Countless Hollywood movies present the film’s heroes trapped in some dire circumstance, with hope fading, only to be saved by the arrival of reinforcements/allies/best buddies at the very end. Something of the same scenario is playing out with blockchain as a method of securing pharma supply chains. “Protecting the supply chain” is a stated goal of the US Drug Supply Chain Security Act (DSCSA), now five years old, and Falsified Medicines Directive (FMD) of the European Union. Both have near term deadlines; both have had delays in implementation; and both have significant obstacles to full implementation.
In the case of FMD, what looked like a streamlined “bookend” approach (authenticating product integrity at the beginning and end of the supply chain—manufacturer and dispenser—and gliding over the intermediaries) is showing unexpected complexity; only a handful of nations in the EU are ready for the February 2019 start date.
With DSCSA, the barcoding part is well along—a significant investment on the part of industry—but there are growing concerns over how serialized product data are to be shared and accessed.
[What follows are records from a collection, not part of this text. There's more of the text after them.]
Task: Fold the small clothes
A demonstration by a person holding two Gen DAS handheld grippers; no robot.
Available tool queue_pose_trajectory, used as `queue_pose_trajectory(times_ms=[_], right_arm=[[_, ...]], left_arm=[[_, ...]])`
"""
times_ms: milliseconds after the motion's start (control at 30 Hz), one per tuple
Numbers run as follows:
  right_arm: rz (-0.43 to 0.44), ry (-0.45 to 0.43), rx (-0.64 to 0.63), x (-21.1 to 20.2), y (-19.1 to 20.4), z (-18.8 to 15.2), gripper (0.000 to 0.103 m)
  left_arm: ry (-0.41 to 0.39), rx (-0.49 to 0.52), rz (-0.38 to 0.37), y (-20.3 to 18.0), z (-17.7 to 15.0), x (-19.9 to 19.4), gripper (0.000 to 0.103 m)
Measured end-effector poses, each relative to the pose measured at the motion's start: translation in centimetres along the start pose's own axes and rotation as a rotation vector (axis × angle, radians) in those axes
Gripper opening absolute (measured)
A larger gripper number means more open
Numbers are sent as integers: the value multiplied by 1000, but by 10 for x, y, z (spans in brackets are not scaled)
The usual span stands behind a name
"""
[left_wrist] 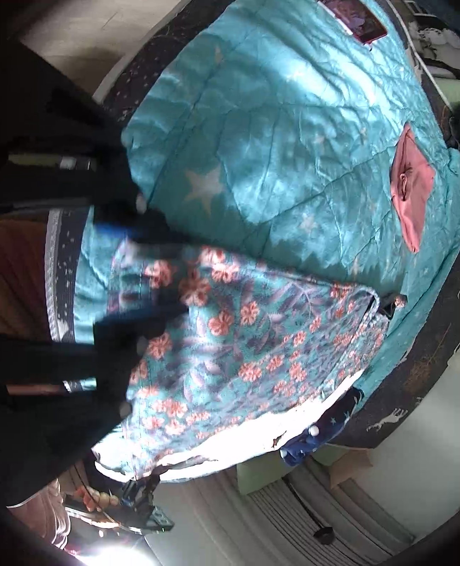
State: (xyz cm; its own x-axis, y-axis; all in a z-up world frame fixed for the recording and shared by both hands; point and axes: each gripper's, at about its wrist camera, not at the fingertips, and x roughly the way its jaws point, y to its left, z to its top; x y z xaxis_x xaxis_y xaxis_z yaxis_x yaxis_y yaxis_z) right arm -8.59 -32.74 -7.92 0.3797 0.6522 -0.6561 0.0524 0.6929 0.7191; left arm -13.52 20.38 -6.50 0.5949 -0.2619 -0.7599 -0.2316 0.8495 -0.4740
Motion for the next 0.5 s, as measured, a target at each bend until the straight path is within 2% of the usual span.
queue_pose_trajectory(times_ms=[33,67,133,167,200,233,267,400,500], right_arm=[[15,8,-9,2,2,0,34],[31,15,-23,4,6,0,46],[28,37,-70,9,16,0,53],[9,45,-96,11,22,-1,52],[-7,44,-108,14,26,-1,47],[-3,52,-109,16,28,-1,10],[18,51,-98,17,29,0,5],[172,-75,-82,-5,39,9,5],[236,-109,-86,-18,49,22,5]], left_arm=[[-3,3,-19,-2,-1,1,58],[-5,15,-10,-6,-1,3,59],[4,67,58,-16,-1,10,56],[-3,93,99,-22,-1,11,35],[-5,112,110,-27,1,11,19],[1,110,90,-27,2,9,7],[-10,99,86,-27,4,6,7],[-84,71,51,-29,18,-20,6],[-154,44,7,-28,37,-40,6]])
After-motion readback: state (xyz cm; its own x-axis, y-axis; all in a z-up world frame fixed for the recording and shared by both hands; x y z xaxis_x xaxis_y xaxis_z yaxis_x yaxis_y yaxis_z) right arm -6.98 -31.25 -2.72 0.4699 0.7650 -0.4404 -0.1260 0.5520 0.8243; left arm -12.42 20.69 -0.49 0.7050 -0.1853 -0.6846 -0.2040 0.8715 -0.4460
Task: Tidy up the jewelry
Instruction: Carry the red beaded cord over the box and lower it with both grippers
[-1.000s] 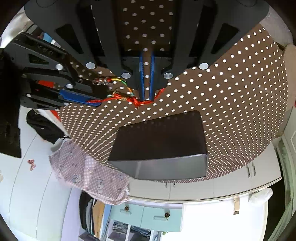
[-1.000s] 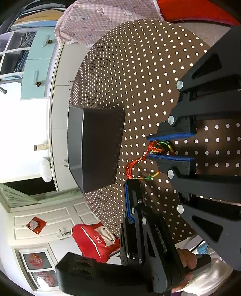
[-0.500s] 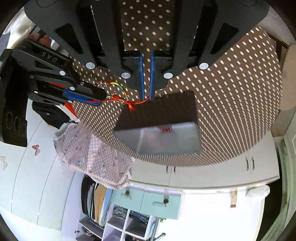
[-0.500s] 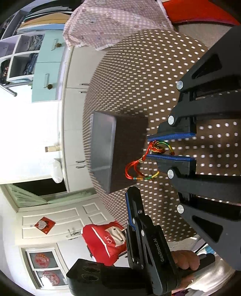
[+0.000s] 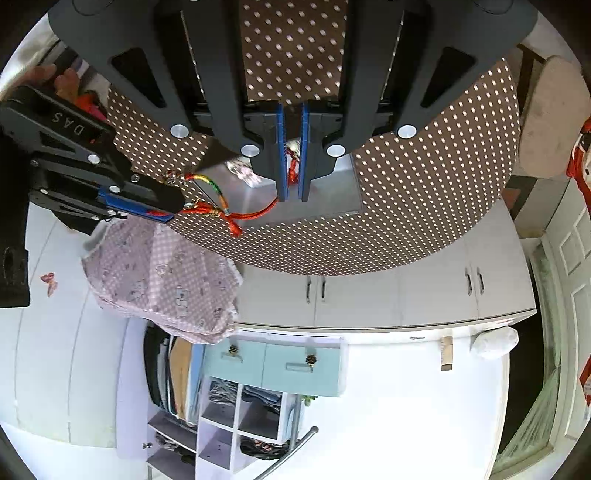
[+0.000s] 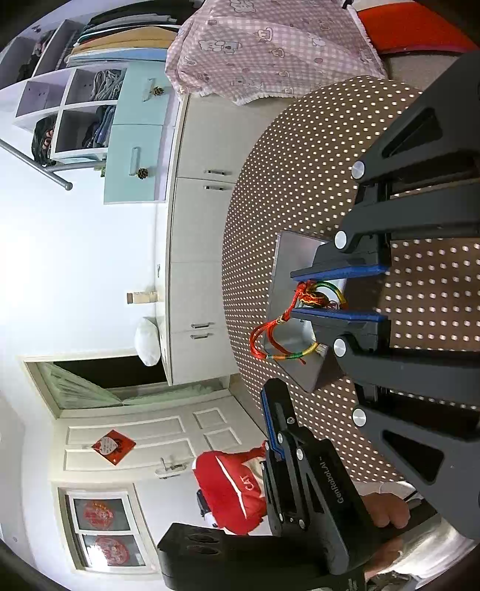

FDA hints at a central repository of all US information; industry is pushing for some type of “federated” system where each manufacturer’s data is accessible via some sort of switching point (the Origin database, proffered by the Healthcare Distribution Alliance, is a partial solution here).
Blockchain has been talked up for about two years now as a way to address the data-sharing issues, but the problem is that while technical issues are gradually being addressed, “governance”—who will manage such a network, and how parties can be explicitly included or excluded from the network—remains little more than a talking point.
A possible near-term outcome is for highly restricted blockchains to be set up around, say, a particular group of drugs, or a segment of the supply chain such as specialty pharmacies. We’ll be watching for such networks to arise, while keeping a (worried) eye on continued DSCSA and FMD progress.